Despite this, and despite the fact that I could not legally go to the official channels that direct NSA employees have available to them, I still made tremendous efforts to report these programs to co-workers, supervisors, and anyone with the proper clearance who would listen. The reactions of those I told about the scale of the constitutional violations ranged from deeply concerned to appalled, but no one was willing to risk their jobs, families, and possibly even freedom to go through what Drake did.
In the approximately two-hour-long chat, Snowden also said the NSA's warrantless, bulk-records program is "setting a precedent that immunizes the government of every two-bit dictator to perform the same kind of indiscriminate, dragnet surveillance of entire populations;" that, despite some media reports, he never tricked his NSA co-workers or stole their passwords; and that "the easiest way to ensure a country's communications are secure is to secure them worldwide, and that means better standards, better crypto, and better research."
Remnick's New Yorker profile also quotes President Obama as saying that media coverage of Snowden and the NSA leaks paints "a picture of a rogue agency out there running around and breaking a whole bunch of laws and engaging in a 'domestic spying program' that isn't accurate. But what that does is it syncs up with a public imagination that sees Big Brother looming everywhere."
Snowden continued, in today's chat, to air his concerns about a potential surveillance state, and his contention that the public should have a say in creating -- or preventing -- it.

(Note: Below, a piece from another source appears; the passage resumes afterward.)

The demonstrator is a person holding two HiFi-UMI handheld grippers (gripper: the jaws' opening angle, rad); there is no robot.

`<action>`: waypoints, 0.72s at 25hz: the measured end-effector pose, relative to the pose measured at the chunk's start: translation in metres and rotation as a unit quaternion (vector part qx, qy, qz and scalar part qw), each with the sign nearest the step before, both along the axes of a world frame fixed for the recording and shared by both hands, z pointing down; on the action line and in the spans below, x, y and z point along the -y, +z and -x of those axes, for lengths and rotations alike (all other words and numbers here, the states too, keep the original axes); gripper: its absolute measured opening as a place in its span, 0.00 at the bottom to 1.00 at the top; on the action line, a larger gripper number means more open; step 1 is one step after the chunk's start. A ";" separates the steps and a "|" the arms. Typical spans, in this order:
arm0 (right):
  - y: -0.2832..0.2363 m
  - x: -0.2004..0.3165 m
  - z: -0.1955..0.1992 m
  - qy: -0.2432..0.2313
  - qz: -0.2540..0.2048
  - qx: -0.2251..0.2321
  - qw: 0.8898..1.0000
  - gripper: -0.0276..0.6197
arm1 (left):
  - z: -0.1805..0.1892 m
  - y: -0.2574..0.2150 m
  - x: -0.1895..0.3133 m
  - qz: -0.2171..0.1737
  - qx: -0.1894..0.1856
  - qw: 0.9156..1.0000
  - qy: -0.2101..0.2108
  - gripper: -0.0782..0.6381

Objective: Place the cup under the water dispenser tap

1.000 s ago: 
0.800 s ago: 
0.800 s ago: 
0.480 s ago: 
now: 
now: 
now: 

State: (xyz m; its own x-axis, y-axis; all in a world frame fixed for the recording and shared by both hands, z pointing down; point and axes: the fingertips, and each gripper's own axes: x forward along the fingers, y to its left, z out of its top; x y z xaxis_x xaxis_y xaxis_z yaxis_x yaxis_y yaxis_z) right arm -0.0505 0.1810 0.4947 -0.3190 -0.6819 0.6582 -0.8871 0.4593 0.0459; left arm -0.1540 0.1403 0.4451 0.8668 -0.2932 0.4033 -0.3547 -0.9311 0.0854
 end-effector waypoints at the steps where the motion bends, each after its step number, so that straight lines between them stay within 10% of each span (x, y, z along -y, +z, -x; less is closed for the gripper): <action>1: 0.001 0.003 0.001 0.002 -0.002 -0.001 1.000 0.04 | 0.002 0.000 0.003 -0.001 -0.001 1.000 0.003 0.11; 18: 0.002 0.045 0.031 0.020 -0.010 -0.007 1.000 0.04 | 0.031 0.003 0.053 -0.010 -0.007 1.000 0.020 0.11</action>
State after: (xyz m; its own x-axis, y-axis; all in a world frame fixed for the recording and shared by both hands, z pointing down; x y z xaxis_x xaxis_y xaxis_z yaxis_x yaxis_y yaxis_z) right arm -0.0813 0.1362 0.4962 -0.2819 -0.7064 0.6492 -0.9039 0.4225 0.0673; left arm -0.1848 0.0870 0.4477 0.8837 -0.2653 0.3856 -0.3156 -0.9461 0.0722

"Fundamentally," he wrote, "a society in which the pervasive monitoring of the sum of civil activity becomes routine is turning from the traditions of liberty toward what is an inherently illiberal infrastructure of preemptive investigation, a sort of quantified state where the least of actions are measured for propriety. I don't seek to pass judgment in favor or against such a state...only to declare that it is not the one we inherited, and should we as a society embrace it, it should be the result of public decision rather than closed conference."